Monday, February 16, 2009

My Terrible Ordeal

In another of those weird synergisms where I manage to find profound connections between the seemingly trivial and the great complexities of my life, I have found tonight’s episode of NCIS to be analogous to my most recent trial by fire.

The show starts with the team investigating an obviously open and shut case of cheating sailor murdered by spurned lover, when out of nowhere a woman wearing a Muslim head covering and shouting in Arabic grabs the murder weapon and uses it to stab the medical examiner, Ducky, through the hand. It turns out, as the story unfolds, that the woman was trying to revenge the death of her brother, some thirty years earlier in Afghanistan, at the hands of none other than Ducky himself. Before they can catch up to her, she presents war crime charges against him at her embassy. And to the teams amazement, Ducky not only admits his guilt but turns himself in the Afghans.

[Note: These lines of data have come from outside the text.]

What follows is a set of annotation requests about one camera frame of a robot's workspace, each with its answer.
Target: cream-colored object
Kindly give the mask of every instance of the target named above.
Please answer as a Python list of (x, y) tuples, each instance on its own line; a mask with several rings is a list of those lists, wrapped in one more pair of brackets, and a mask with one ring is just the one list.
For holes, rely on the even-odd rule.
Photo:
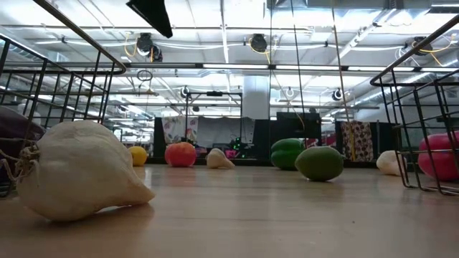
[(232, 169), (235, 165), (227, 159), (220, 149), (212, 149), (206, 157), (207, 168), (228, 168)]
[(24, 164), (33, 165), (24, 166), (17, 191), (25, 206), (47, 219), (74, 221), (154, 197), (133, 170), (129, 150), (98, 123), (60, 123), (37, 147), (22, 152)]
[[(402, 167), (402, 173), (404, 173), (407, 165), (407, 159), (404, 158), (405, 168), (403, 167), (402, 156), (400, 154), (399, 160), (400, 166)], [(388, 150), (381, 153), (380, 157), (376, 161), (376, 166), (384, 175), (400, 176), (400, 169), (394, 150)]]

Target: metal wire basket
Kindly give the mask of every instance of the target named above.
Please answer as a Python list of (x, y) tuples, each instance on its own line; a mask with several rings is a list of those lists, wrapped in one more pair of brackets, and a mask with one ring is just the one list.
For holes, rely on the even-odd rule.
[[(446, 60), (445, 55), (441, 64), (430, 43), (446, 34), (453, 37), (451, 29), (458, 22), (459, 16), (455, 16), (430, 36), (413, 44), (410, 51), (370, 82), (381, 88), (387, 119), (394, 123), (397, 135), (394, 149), (399, 170), (403, 172), (408, 167), (414, 172), (402, 173), (403, 185), (451, 196), (459, 196), (456, 180), (459, 178), (459, 142), (455, 134), (459, 126), (459, 103), (454, 104), (450, 96), (455, 95), (455, 88), (459, 86), (459, 69), (455, 68), (458, 58), (454, 55), (455, 58)], [(415, 76), (396, 76), (395, 71), (400, 71), (398, 66), (420, 52), (430, 53), (441, 67), (416, 67), (412, 71), (417, 73)]]
[[(10, 166), (14, 166), (11, 158), (17, 158), (21, 149), (40, 137), (34, 134), (36, 133), (33, 132), (34, 128), (42, 128), (45, 131), (58, 123), (74, 120), (94, 120), (102, 124), (112, 77), (126, 71), (126, 67), (121, 62), (108, 54), (51, 4), (45, 0), (34, 1), (96, 48), (98, 55), (92, 69), (71, 71), (0, 34), (0, 42), (3, 42), (0, 56), (0, 111), (3, 109), (10, 117), (11, 110), (23, 115), (23, 117), (19, 115), (16, 119), (22, 121), (23, 126), (20, 129), (10, 130), (15, 132), (12, 133), (13, 137), (11, 133), (6, 137), (0, 135), (0, 150), (2, 147), (4, 149), (3, 154), (0, 153), (0, 160), (9, 157), (4, 160), (8, 160)], [(40, 68), (34, 69), (27, 66), (27, 63), (7, 62), (9, 54), (14, 49), (28, 53), (29, 57), (40, 64)], [(111, 68), (100, 68), (102, 54), (111, 61)], [(105, 78), (104, 83), (97, 85), (96, 77)], [(0, 197), (9, 195), (12, 187), (13, 182), (6, 176), (6, 170), (0, 163)]]

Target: white pillar
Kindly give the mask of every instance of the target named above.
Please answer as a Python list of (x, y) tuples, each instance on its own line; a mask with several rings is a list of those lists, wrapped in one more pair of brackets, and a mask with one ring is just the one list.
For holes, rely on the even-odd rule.
[(242, 116), (252, 119), (269, 119), (270, 86), (266, 76), (244, 77)]

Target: green pepper
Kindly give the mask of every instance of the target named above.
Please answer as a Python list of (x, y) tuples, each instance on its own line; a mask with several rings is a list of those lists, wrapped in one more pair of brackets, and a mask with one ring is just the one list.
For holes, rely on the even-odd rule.
[(304, 149), (297, 138), (279, 140), (271, 146), (271, 163), (282, 170), (295, 171), (295, 160)]

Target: wooden floor
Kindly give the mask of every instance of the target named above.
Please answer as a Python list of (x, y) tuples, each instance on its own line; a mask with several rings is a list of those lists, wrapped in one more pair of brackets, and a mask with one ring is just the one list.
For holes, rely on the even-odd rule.
[(458, 257), (459, 198), (376, 170), (333, 183), (296, 172), (148, 166), (150, 205), (49, 223), (0, 201), (0, 257)]

Needless to say, the team was shocked and convinced it was all some terrible mistake that they must resolve to save their friend. Unfortunately Ducky refused to provide any information that will help them to help him. Eventually, through the use of all that techno-investigative-spy stuff I love so much, they discovered that the guy Ducky killed was being tortured repeatedly for military information at the hands of an agent of the so-called good guys. As a young doctor, Ducky had had to repair the damage done to the man over and over again, and decided at last to save him from more suffering in the only way he could - by giving him an overdose of painkillers.

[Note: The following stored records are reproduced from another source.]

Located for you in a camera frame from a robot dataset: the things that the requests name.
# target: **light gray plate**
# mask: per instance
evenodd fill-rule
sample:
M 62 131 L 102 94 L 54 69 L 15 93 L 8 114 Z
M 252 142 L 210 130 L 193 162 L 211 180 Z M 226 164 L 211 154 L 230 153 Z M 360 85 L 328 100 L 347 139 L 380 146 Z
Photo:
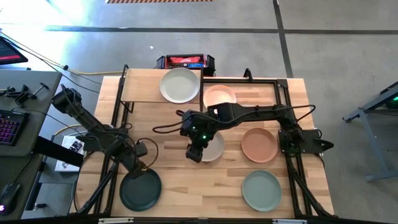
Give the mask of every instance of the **light gray plate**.
M 213 140 L 209 142 L 207 148 L 203 150 L 203 157 L 201 158 L 201 160 L 203 162 L 215 161 L 222 155 L 223 152 L 224 138 L 219 132 L 217 132 L 214 135 Z
M 172 103 L 186 103 L 194 99 L 200 88 L 199 78 L 186 68 L 167 72 L 160 81 L 162 96 Z
M 256 170 L 243 180 L 243 198 L 250 207 L 268 212 L 278 207 L 282 198 L 279 181 L 270 172 Z

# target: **dark green plate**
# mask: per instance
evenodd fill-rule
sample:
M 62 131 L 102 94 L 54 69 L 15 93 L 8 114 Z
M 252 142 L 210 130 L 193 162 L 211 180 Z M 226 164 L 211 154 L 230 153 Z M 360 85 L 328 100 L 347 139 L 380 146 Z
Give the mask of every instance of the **dark green plate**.
M 150 209 L 156 204 L 162 192 L 159 175 L 148 169 L 136 179 L 127 174 L 120 185 L 120 199 L 123 205 L 135 212 Z

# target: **concrete floor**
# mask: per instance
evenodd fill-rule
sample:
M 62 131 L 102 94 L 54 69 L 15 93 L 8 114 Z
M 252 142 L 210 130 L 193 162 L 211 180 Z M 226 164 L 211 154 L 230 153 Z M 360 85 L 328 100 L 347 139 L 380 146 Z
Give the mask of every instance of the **concrete floor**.
M 43 1 L 46 13 L 21 9 L 10 3 L 0 13 L 4 32 L 40 53 L 71 68 L 85 71 L 152 68 L 165 54 L 205 53 L 216 59 L 218 76 L 240 77 L 249 67 L 255 77 L 286 77 L 278 34 L 43 32 L 9 23 L 92 27 L 200 27 L 276 29 L 272 0 L 216 0 L 207 3 L 105 4 L 103 1 Z M 279 0 L 285 29 L 398 29 L 394 0 Z M 24 17 L 16 17 L 15 12 Z M 359 121 L 345 124 L 341 117 L 363 105 L 397 81 L 397 35 L 286 35 L 295 78 L 304 78 L 310 102 L 317 105 L 313 117 L 324 139 L 335 143 L 325 153 L 326 174 L 335 213 L 343 218 L 398 222 L 398 179 L 367 183 L 364 175 L 377 172 L 367 135 Z M 19 66 L 50 70 L 32 58 Z M 88 88 L 99 85 L 70 76 Z M 101 81 L 102 77 L 90 77 Z M 63 79 L 66 86 L 73 86 Z M 97 95 L 76 87 L 83 105 L 94 111 Z M 73 119 L 53 108 L 49 112 L 67 124 Z M 375 118 L 374 125 L 382 121 Z M 394 120 L 386 123 L 391 126 Z M 47 118 L 41 135 L 49 138 L 61 124 Z M 389 152 L 397 158 L 398 152 Z M 62 213 L 70 187 L 58 193 L 40 194 Z

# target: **wooden tabletop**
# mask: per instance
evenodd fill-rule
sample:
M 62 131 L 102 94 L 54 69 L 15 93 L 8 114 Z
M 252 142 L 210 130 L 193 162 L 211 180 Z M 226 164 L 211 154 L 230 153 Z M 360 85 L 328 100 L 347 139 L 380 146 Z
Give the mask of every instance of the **wooden tabletop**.
M 149 210 L 144 212 L 128 210 L 119 198 L 119 186 L 127 173 L 121 166 L 118 172 L 112 216 L 293 218 L 294 212 L 284 156 L 278 152 L 272 161 L 258 164 L 247 159 L 241 150 L 241 139 L 246 131 L 251 128 L 264 128 L 277 138 L 279 123 L 277 121 L 243 123 L 238 127 L 221 131 L 225 141 L 223 155 L 216 161 L 197 164 L 185 158 L 187 137 L 180 136 L 178 132 L 171 134 L 152 132 L 154 126 L 180 121 L 181 117 L 175 114 L 175 110 L 199 110 L 198 98 L 187 104 L 175 105 L 161 97 L 159 82 L 166 72 L 167 70 L 129 69 L 122 98 L 125 101 L 135 102 L 134 112 L 127 119 L 133 125 L 129 132 L 130 136 L 135 140 L 143 137 L 151 138 L 159 145 L 159 158 L 151 168 L 162 180 L 162 195 L 157 204 Z M 111 122 L 118 83 L 119 77 L 104 77 L 95 111 L 95 116 L 102 123 Z M 288 79 L 288 84 L 292 105 L 307 105 L 309 102 L 304 80 Z M 228 86 L 234 90 L 238 103 L 242 105 L 265 106 L 275 103 L 274 89 L 271 85 L 234 84 Z M 308 111 L 309 108 L 296 109 L 296 117 Z M 300 125 L 303 129 L 312 129 L 314 127 L 312 117 L 307 116 L 302 119 Z M 146 164 L 150 163 L 155 156 L 155 147 L 150 142 L 147 143 L 147 147 L 148 155 L 141 158 Z M 84 204 L 98 185 L 102 162 L 103 155 L 95 153 L 83 166 L 76 191 L 78 207 Z M 308 188 L 322 206 L 333 213 L 321 160 L 313 155 L 304 154 L 303 164 Z M 281 203 L 271 212 L 253 210 L 242 197 L 241 185 L 244 177 L 258 169 L 273 173 L 282 186 Z M 104 192 L 106 193 L 103 197 L 103 205 L 108 190 Z M 304 212 L 302 193 L 298 186 L 297 194 L 300 208 Z

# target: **keyboard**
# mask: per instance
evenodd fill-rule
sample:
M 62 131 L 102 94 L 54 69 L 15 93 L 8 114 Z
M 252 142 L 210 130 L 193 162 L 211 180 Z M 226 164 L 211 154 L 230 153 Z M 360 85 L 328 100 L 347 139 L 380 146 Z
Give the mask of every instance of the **keyboard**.
M 0 110 L 0 144 L 15 146 L 28 117 L 29 113 Z

But in Ducky’s mind he had committed murder, and he still felt so badly about it that he continued to refuse all his friend’s efforts to save him. As a last resort, they tracked down the guy who had done the actual torturing and brought them together as two war criminals locked in the same room. You know, the one with the two-way mirror. That was when the torturer finally admitted that Ducky had been the actual target of his efforts, because his compassion was preventing the prisoners from experiencing the level of fear required to get useful information out of them. It had been Ducky he was trying to break, and he succeeded! Of course, the charges were dropped against Ducky because the woman who stabbed him was on the other side of the mirror the whole time.

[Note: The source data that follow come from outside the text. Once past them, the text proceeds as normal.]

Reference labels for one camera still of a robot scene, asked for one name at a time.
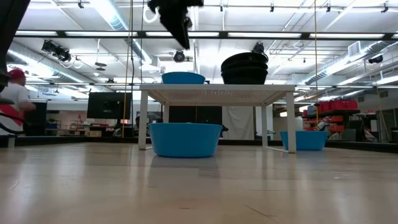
white table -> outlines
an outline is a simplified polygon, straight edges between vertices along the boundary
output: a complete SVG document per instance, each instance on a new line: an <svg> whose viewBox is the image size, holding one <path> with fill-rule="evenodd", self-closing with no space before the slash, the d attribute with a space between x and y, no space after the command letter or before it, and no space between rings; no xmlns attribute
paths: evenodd
<svg viewBox="0 0 398 224"><path fill-rule="evenodd" d="M286 96L289 152L296 152L294 85L141 85L138 148L146 149L148 96L163 104L164 122L170 106L261 106L262 146L268 147L267 105Z"/></svg>

wooden floor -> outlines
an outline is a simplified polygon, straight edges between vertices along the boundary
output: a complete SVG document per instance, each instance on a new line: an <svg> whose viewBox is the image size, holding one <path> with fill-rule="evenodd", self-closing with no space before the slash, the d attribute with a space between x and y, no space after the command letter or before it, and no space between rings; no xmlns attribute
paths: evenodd
<svg viewBox="0 0 398 224"><path fill-rule="evenodd" d="M0 150L1 224L397 220L395 154L222 146L212 158L168 159L104 143Z"/></svg>

table top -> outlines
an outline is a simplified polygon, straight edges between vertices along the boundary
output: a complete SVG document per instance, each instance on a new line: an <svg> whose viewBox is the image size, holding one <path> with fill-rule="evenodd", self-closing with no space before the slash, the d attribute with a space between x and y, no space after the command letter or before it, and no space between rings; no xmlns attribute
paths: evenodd
<svg viewBox="0 0 398 224"><path fill-rule="evenodd" d="M170 106L261 106L295 91L294 85L141 85L149 96Z"/></svg>

red cap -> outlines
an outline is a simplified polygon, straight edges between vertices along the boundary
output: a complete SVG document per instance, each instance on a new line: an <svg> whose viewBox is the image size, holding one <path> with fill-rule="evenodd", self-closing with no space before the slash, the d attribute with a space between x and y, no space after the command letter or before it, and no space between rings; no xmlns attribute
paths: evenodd
<svg viewBox="0 0 398 224"><path fill-rule="evenodd" d="M13 69L8 72L10 79L18 79L18 78L25 78L25 73L19 69Z"/></svg>

person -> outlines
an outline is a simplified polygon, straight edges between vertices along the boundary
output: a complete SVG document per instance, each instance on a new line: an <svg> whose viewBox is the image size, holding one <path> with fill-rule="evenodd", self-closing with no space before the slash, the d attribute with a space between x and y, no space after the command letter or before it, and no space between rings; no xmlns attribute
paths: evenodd
<svg viewBox="0 0 398 224"><path fill-rule="evenodd" d="M29 90L25 88L26 77L25 73L19 69L13 69L8 72L10 80L8 86L0 93L1 98L9 99L14 102L13 105L0 105L0 112L23 119L24 114L28 111L36 109L36 106L30 102ZM0 116L0 123L5 127L14 130L22 131L23 123L17 119ZM0 129L0 135L11 134L6 130Z"/></svg>

My sad tale starts at the beginning of November, when instead of my disability check, I got a letter stating that I had been cut off because of a felony warrant that had been issued for my arrest. Furthermore, it stated that I now owed the government for the five months I had received benefits while the warrant was in effect. Needless to say, I was a little disturbed by this. This trouble originated with something that happened at my old apartment almost a full year ago, the consequences of which I tried to ignore for nine months and have struggled to resolve for the past two.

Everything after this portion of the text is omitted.